To support our operating cash flows, we hedge a portion of our oil and natural gas production at pre-determined prices or price ranges. Based on hedges currently in place, we have hedged approximately 7,600 barrels of daily crude oil production over the final three quarters of 2013, or approximately 65 percent of the midpoint of the final three quarters’ 2013 crude oil production guidance, at a weighted average floor/swap price of $94.91 per barrel. We have also hedged approximately 25,000 MMBtu of daily natural gas production over the final three quarters of 2013, or approximately 70 percent of the midpoint of 2013 of the final three quarters’ natural gas production guidance, at a weighted average floor/swap price of $3.77 per Mcf.

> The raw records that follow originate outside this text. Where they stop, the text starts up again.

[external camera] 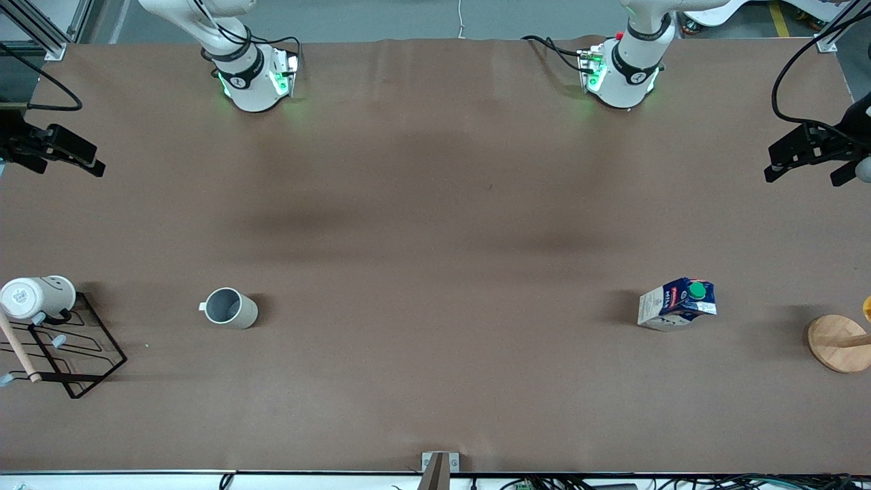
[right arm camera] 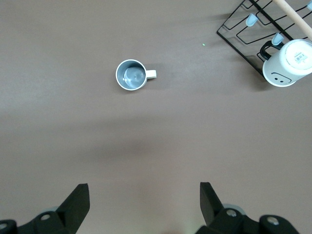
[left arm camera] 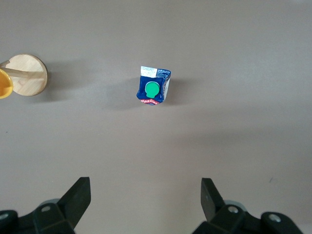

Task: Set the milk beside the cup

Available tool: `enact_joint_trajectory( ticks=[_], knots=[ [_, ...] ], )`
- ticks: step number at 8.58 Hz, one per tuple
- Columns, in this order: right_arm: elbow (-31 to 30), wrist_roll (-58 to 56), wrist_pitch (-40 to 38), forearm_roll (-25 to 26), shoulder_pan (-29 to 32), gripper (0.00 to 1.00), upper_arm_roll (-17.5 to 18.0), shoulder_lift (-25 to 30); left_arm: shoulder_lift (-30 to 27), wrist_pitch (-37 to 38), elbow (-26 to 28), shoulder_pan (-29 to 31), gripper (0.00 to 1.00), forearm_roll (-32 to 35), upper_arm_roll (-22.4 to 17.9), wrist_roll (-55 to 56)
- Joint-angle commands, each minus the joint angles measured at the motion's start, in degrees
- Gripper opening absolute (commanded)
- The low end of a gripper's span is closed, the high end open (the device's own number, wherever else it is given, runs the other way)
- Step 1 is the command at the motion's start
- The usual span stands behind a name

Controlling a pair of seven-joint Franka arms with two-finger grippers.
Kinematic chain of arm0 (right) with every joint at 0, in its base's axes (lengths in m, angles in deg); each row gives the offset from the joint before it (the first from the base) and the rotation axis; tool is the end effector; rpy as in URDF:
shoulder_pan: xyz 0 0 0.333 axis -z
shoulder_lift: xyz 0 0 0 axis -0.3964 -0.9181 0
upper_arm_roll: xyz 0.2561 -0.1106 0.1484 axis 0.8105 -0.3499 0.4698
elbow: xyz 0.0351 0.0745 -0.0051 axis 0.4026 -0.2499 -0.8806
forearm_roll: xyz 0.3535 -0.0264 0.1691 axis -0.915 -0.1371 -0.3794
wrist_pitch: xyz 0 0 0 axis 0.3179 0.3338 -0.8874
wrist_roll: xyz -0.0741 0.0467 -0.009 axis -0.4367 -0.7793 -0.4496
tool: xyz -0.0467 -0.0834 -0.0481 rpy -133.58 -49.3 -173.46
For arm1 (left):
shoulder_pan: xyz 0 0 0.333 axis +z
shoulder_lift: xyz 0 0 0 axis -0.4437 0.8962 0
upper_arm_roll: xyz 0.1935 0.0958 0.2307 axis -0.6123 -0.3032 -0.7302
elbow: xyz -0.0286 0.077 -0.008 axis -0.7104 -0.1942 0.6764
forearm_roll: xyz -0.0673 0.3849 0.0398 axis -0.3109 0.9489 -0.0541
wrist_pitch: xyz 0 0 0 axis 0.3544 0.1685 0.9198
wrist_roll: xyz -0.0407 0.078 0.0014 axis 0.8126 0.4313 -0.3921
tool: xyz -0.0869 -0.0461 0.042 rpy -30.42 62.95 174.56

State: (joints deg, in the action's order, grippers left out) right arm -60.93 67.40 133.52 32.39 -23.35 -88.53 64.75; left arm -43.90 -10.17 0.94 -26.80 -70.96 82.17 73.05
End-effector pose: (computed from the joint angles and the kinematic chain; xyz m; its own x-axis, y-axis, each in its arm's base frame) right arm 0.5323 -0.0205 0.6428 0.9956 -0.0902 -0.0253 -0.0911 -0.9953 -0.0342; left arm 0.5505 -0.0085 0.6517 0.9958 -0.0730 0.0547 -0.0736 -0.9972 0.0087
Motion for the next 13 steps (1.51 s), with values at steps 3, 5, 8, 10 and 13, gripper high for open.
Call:
enact_joint_trajectory(
  ticks=[3, 5, 8, 10, 13],
  knots=[
    [-0.26, 0.64, 0.35, 0.42, -0.69, 1.0, 0.34, 0.23, 0.44, 1.24, -0.44, 0.28, 1.0, -0.27, -0.2, 0.11],
    [-2.27, 6.14, 10.12, -0.71, -5.51, 1.0, 0.34, -9.56, 5.6, 1.16, -0.52, 1.07, 1.0, 1.3, -0.03, 0.12],
    [-12.18, 7.51, 33.59, -0.89, -7.73, 1.0, 0.34, -19.09, 17.64, -7.5, -0.52, 1.07, 1.0, 3.25, -0.03, -1.47],
    [-15.81, 8.9, 46.96, -0.89, -7.91, 1.0, 0.34, -24.8, 22.92, -14.72, -0.35, 1.16, 1.0, 2.28, 0.06, -1.21],
    [-16.26, 10.32, 53.96, -0.89, -8.88, 1.0, 0.34, -29.13, 27.86, -21.5, -0.08, 0.72, 1.0, -0.87, 0.24, 0.02]
  ],
)
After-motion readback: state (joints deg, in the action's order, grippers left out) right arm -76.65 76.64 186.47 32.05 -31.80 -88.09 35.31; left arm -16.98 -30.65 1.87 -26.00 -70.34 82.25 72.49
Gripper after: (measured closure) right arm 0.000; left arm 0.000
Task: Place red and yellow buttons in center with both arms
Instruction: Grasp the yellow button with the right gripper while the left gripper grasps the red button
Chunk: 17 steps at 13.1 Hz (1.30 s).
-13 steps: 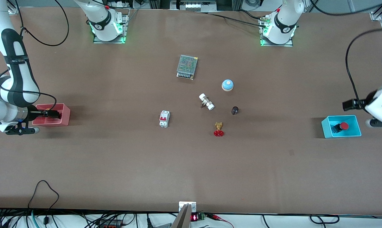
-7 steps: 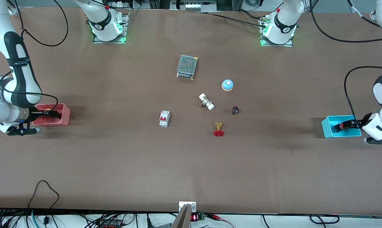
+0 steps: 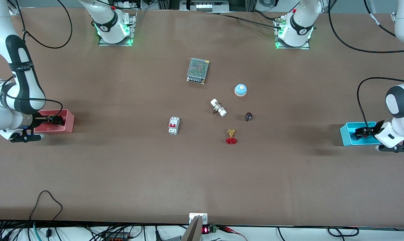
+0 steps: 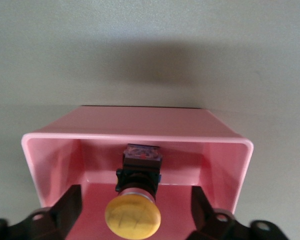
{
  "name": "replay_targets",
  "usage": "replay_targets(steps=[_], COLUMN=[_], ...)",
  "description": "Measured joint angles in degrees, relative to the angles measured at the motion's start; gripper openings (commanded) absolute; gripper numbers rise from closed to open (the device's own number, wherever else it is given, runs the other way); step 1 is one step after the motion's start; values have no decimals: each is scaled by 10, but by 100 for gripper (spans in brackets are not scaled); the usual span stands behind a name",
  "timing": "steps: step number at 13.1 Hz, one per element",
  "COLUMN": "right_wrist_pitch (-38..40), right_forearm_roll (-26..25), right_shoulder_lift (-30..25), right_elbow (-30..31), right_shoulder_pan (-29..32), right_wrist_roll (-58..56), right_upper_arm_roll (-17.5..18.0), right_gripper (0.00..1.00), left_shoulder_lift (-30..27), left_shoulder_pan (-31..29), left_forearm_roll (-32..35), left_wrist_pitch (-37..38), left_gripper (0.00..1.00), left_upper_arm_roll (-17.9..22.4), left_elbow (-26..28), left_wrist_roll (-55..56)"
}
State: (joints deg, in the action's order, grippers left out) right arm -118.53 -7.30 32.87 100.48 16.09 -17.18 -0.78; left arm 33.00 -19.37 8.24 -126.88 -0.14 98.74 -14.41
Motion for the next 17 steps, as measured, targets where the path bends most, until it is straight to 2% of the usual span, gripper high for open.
replay_targets(steps=[2,3,4,6,8,11,14,17], right_wrist_pitch=[0,1,1,1,1,1,18,97], right_forearm_roll=[0,0,0,0,-1,-1,-1,-1], right_shoulder_lift=[0,0,1,3,4,4,1,-36], right_elbow=[0,1,1,2,2,2,-4,-30], right_shoulder_pan=[0,0,0,0,0,0,0,-6], right_wrist_roll=[-1,-1,-1,-2,-10,-30,-38,-47], right_upper_arm_roll=[0,0,0,0,0,1,3,10], right_gripper=[63,55,47,27,15,13,12,12], left_shoulder_lift=[11,16,19,23,28,36,36,27], left_shoulder_pan=[-9,-11,-12,-12,-12,-14,-14,-14], left_forearm_roll=[-17,-19,-20,-20,-20,-20,-20,-20], left_wrist_pitch=[-12,-17,-19,-20,-29,-35,-35,-24], left_gripper=[92,87,70,62,53,34,32,32], left_upper_arm_roll=[0,0,-1,-2,-3,-3,-3,-4], left_elbow=[1,1,1,1,1,1,0,-12], left_wrist_roll=[-18,-20,-21,-28,-36,-41,-44,-65])
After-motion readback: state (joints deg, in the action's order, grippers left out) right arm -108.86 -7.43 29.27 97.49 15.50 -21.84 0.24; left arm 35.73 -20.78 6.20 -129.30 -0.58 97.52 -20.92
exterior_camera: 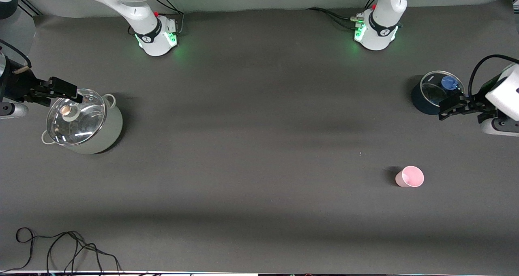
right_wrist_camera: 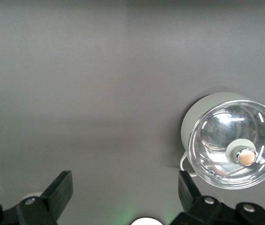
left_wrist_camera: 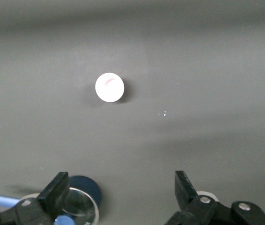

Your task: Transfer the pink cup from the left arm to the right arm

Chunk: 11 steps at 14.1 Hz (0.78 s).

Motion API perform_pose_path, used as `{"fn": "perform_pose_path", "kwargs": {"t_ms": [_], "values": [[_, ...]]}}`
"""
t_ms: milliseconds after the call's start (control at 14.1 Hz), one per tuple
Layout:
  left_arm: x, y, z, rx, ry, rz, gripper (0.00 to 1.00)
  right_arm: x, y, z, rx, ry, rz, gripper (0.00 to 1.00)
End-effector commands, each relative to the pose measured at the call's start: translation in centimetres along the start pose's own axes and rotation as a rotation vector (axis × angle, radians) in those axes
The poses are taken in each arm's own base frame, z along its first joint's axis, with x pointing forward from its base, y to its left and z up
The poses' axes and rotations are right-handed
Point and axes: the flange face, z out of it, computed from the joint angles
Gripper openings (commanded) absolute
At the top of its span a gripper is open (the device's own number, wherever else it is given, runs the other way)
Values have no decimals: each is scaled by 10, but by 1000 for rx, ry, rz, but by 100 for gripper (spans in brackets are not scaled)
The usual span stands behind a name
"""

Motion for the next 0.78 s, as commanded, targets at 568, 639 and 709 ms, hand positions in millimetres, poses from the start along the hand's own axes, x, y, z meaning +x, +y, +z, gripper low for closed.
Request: {"fn": "perform_pose_path", "kwargs": {"t_ms": [568,639,709], "values": [[23,-153,62,-172,193,410,100,-1,4,-2,11,-15,-18,100],[27,-166,73,-174,227,441,100,-1,4,-2,11,-15,-18,100],[25,-190,87,-179,260,451,100,0,3,-2,13,-14,-19,100]]}}
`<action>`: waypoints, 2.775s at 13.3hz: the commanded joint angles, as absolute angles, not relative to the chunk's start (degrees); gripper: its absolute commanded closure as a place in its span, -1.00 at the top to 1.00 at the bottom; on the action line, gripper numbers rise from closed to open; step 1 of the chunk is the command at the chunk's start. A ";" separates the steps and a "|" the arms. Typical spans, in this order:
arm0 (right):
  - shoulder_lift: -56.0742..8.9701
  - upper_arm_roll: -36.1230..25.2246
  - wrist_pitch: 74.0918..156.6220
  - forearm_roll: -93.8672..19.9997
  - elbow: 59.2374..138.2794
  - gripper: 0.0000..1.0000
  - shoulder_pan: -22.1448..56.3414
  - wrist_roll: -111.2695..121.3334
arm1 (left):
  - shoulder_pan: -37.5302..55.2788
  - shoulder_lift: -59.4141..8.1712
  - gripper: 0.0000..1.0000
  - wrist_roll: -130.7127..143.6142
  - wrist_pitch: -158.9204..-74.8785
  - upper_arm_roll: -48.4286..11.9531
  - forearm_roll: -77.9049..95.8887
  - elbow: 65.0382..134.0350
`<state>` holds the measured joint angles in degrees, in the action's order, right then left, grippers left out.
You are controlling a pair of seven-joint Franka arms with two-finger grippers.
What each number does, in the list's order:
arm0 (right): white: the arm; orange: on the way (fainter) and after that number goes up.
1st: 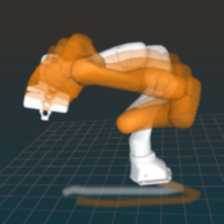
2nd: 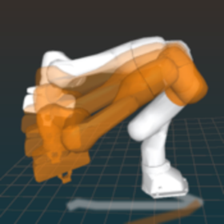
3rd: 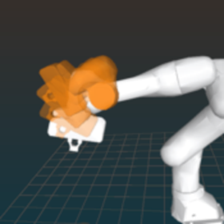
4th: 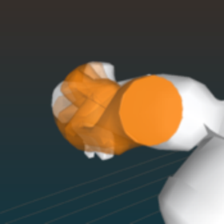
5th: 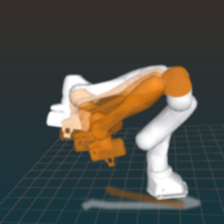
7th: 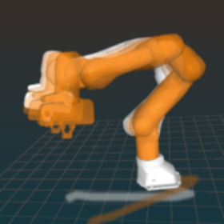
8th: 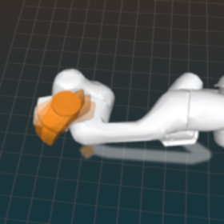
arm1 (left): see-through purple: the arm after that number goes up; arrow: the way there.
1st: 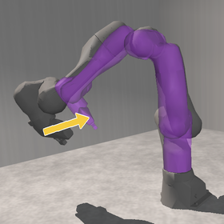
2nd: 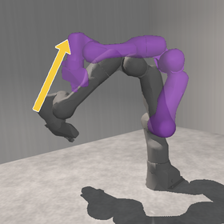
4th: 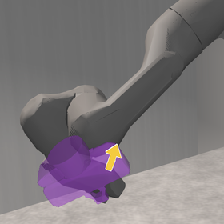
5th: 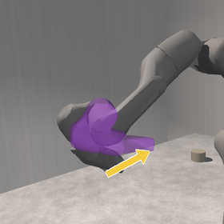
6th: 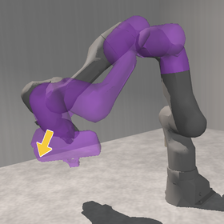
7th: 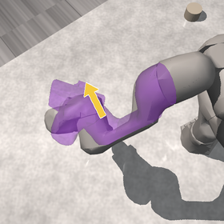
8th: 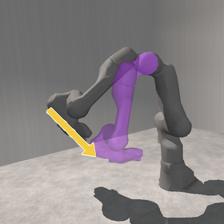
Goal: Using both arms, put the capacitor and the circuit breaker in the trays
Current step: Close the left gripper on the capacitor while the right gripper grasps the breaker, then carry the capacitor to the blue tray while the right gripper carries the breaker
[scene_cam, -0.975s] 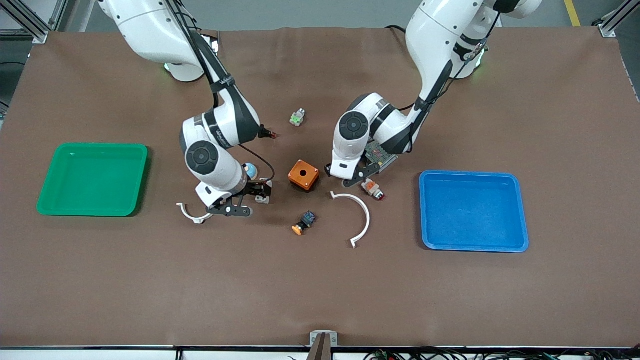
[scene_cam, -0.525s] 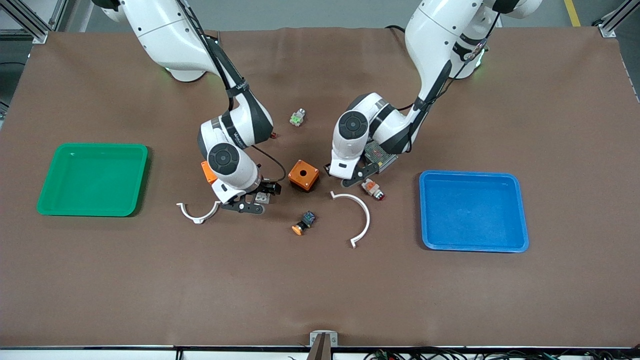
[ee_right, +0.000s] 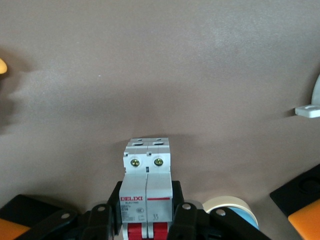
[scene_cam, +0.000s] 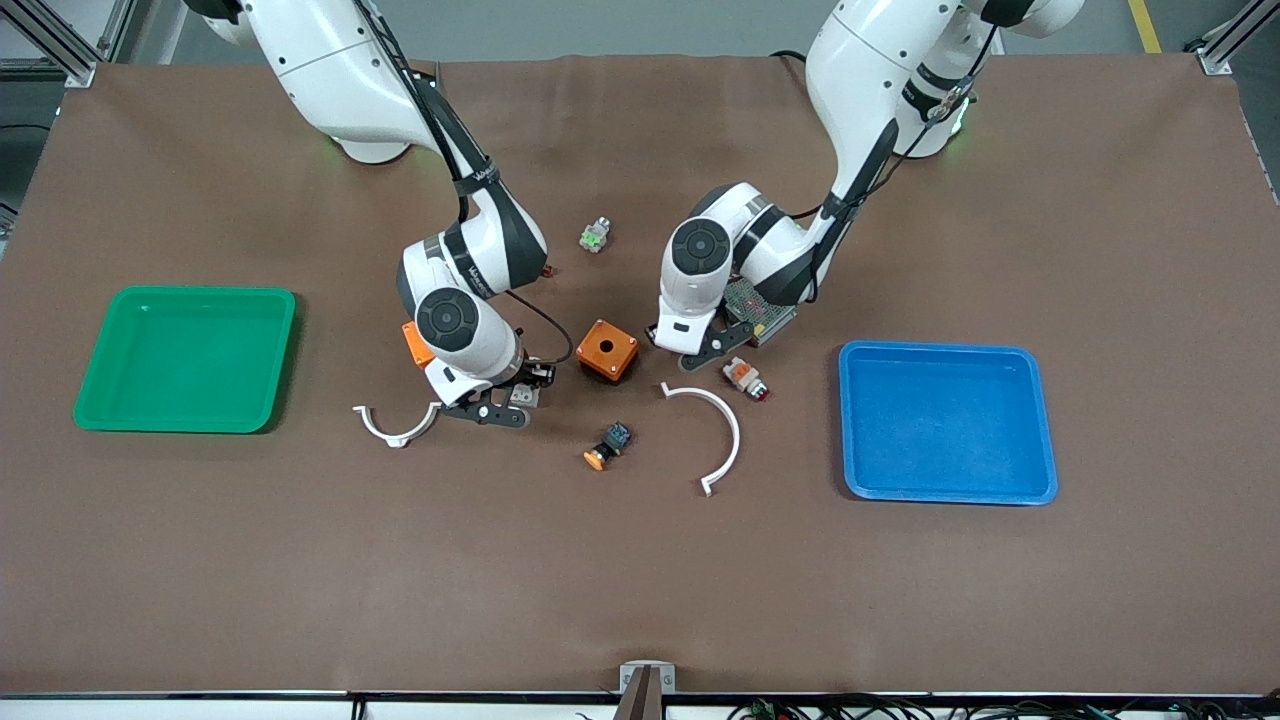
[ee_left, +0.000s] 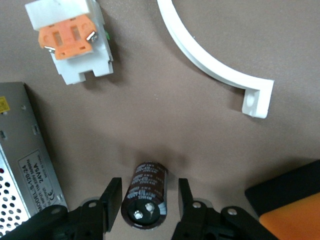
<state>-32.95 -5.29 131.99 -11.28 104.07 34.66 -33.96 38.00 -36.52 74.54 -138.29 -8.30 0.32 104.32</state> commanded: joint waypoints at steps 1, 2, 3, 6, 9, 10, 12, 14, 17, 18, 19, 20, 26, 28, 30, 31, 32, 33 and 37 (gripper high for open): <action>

Please see the Derivatives Table included in this release for our current derivative positions.

2013 Guidance

Previous guidance refers to guidance provided in connection with the April 3, 2013 announcement of the MHR acquisition. Updated 2013 guidance highlights are as follows:

 

   

Production is expected to be 6.7 to 7.3 MMBOE, or approximately 18,200 to 20,000 BOEPD, compared to previous guidance of 6.5 to 7.2 MMBOE, or approximately 17,800 to 19,600 BOEPD.


   

Crude oil production is expected to increase by 60 to 78 percent over 2012 levels, compared to previous guidance of 57 to 76 percent growth. Crude oil and NGLs are expected to comprise 65 to 69 percent of total production, unchanged compared to previous guidance.


   

Our production during March 2013 was approximately 15,700 BOEPD, 41 percent of which was crude oil and 17 percent of which was NGLs. Production during March 2013 for the acquired MHR assets was approximately 2,700 BOEPD, 91 percent of which was crude oil and five percent of which was NGLs. The production for the MHR assets declined from February to March due to natural declines and a lack of completion activity.

 

   

Product revenues, excluding the impact of any hedges, are expected to be $414 to $469 million, compared to previous guidance of $403 to $447 million.

 

   

Crude oil and NGL product revenues are expected to be 86 to 89 percent of total product revenues, compared to previous guidance of 88 to 90 percent.

 

   

Settlements of current commodity hedges are expected to result in cash receipts of approximately $13 million in 2013, unchanged compared to previous guidance.

 

   

Adjusted EBITDAX, a non-GAAP measure, is expected to be $300 to $360 million, compared to previous guidance of $295 to $350 million.

 

   

Capital expenditures are expected to be $445 to $505 million, compared to previous guidance of $432 to $482 million.

 

   

Approximately 94 percent of capital expenditures are expected to be allocated to the Eagle Ford Shale.

 

   

2013 capital expenditures include $400 to $450 million for drilling and completions ($390 to $430 million of previous guidance), $23 to $30 million for lease acquisitions ($25 to $31 million of previous guidance) and $22 to $25 million for pipeline, gathering, seismic and facilities (unchanged from previous guidance).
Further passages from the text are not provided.